■ **EXERCISE OBJECTIVE**: Starting at the line that contains "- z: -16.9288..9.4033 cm" and ending at the line that contains "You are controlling", the lines below are to be given again exactly, with nothing added.

----- COLLECTED DATA -----

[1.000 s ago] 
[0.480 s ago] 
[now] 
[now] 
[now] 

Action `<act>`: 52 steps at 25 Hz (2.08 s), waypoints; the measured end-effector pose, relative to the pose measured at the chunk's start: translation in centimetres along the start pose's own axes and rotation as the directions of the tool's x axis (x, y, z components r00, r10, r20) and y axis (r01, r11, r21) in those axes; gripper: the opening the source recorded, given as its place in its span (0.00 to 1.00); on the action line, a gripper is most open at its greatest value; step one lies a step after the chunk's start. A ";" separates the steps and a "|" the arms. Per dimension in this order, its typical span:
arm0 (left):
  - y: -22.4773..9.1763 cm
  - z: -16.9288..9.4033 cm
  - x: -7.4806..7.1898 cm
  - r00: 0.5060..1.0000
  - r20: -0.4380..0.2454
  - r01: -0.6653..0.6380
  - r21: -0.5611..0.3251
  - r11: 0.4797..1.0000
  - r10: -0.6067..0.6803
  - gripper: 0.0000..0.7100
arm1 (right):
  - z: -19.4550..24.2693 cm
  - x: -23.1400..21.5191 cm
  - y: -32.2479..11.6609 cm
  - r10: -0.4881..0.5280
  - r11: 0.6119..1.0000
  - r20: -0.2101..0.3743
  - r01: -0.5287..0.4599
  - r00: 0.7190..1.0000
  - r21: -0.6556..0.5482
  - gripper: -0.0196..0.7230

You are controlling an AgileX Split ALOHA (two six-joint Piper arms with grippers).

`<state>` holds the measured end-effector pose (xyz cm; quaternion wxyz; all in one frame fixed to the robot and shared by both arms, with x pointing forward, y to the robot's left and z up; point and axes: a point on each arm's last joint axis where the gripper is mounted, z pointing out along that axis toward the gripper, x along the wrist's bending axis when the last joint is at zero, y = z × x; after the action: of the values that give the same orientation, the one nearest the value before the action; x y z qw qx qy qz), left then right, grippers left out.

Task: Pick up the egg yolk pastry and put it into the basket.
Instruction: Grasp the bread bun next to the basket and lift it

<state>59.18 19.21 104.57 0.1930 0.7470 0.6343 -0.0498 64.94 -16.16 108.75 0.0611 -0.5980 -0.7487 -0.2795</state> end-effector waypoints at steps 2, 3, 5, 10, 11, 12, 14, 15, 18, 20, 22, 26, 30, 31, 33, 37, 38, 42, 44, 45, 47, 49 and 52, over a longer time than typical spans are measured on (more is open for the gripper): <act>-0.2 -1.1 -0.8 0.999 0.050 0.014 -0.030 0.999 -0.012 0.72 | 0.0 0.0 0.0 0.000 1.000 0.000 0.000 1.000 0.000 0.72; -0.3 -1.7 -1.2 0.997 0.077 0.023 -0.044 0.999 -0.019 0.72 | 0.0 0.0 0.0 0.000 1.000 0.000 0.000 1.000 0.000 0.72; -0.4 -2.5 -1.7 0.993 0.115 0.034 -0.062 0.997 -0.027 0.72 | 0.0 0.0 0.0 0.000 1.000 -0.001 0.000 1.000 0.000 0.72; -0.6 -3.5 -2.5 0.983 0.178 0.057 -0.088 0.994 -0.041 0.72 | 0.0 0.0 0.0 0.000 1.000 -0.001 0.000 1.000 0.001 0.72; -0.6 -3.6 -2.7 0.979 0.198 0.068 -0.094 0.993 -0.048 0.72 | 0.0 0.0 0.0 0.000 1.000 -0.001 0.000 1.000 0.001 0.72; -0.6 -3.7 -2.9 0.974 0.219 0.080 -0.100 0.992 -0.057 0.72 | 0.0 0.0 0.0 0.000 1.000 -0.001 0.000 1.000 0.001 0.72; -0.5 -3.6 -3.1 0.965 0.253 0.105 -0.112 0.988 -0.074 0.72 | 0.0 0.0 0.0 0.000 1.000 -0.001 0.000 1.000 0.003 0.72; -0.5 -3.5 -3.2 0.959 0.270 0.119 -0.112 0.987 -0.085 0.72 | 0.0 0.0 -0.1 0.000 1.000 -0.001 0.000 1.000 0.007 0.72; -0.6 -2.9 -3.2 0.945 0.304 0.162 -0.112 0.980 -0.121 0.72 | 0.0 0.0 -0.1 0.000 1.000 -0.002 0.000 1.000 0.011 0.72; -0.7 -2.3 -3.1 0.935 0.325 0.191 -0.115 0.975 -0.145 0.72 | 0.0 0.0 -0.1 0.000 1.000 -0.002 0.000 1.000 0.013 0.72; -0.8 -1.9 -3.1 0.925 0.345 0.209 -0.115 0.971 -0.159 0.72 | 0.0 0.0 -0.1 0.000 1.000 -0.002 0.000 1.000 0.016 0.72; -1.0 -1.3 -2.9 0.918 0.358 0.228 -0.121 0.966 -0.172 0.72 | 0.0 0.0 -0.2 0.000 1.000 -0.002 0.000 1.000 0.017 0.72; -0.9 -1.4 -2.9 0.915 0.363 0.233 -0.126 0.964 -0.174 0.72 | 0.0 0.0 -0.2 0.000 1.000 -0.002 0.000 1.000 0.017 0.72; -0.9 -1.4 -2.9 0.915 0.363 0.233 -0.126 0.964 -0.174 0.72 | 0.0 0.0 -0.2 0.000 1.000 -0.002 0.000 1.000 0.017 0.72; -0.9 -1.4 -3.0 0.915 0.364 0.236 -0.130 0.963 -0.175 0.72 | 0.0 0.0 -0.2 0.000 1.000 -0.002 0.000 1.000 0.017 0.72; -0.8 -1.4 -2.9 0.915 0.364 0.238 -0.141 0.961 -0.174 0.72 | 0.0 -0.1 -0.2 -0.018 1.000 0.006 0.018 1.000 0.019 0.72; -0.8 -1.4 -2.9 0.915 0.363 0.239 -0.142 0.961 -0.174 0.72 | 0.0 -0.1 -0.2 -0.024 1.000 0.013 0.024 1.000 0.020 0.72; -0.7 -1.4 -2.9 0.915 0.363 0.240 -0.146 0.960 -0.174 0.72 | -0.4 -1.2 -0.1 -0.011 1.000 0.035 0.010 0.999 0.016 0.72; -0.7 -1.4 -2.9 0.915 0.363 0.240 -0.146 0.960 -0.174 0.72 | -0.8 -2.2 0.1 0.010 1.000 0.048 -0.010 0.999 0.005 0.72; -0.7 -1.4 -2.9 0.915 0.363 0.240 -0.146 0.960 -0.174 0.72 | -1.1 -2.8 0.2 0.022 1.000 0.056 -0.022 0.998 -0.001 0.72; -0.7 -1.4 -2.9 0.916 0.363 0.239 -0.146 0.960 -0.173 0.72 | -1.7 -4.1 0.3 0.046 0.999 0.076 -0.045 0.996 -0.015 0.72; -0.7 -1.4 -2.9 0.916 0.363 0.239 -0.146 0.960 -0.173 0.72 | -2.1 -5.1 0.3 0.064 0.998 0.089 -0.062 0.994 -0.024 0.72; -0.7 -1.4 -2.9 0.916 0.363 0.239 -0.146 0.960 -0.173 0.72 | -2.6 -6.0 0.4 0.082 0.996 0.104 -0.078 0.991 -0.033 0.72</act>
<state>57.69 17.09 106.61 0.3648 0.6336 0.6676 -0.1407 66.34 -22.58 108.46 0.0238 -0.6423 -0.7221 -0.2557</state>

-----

■ **EXPECTED OUTPUT**:
  - z: -16.9288..9.4033 cm
  - x: -7.4806..7.1898 cm
  - r00: 0.5060..1.0000
  - r20: -0.4380..0.2454
  - r01: -0.6653..0.6380
  - r21: -0.5611..0.3251
  - r11: 0.4797..1.0000
  - r10: -0.6067..0.6803
  - gripper: 0.0000..0.7100
arm1 (right):
  - z: -19.4550..24.2693 cm
  - x: -23.1400..21.5191 cm
  - y: -32.2479..11.6609 cm
  - r10: -0.4881..0.5280
  - r11: 0.6119..1.0000
  - r20: -0.2101..0.3743
  - r01: -0.5287..0.4599
  - r00: 0.7190..1.0000
  - r21: -0.6556..0.5482
  - gripper: -0.0196..0.7230

You are controlling an AgileX Split ALOHA (two six-joint Piper arms with grippers).

Nothing else belongs to this exercise.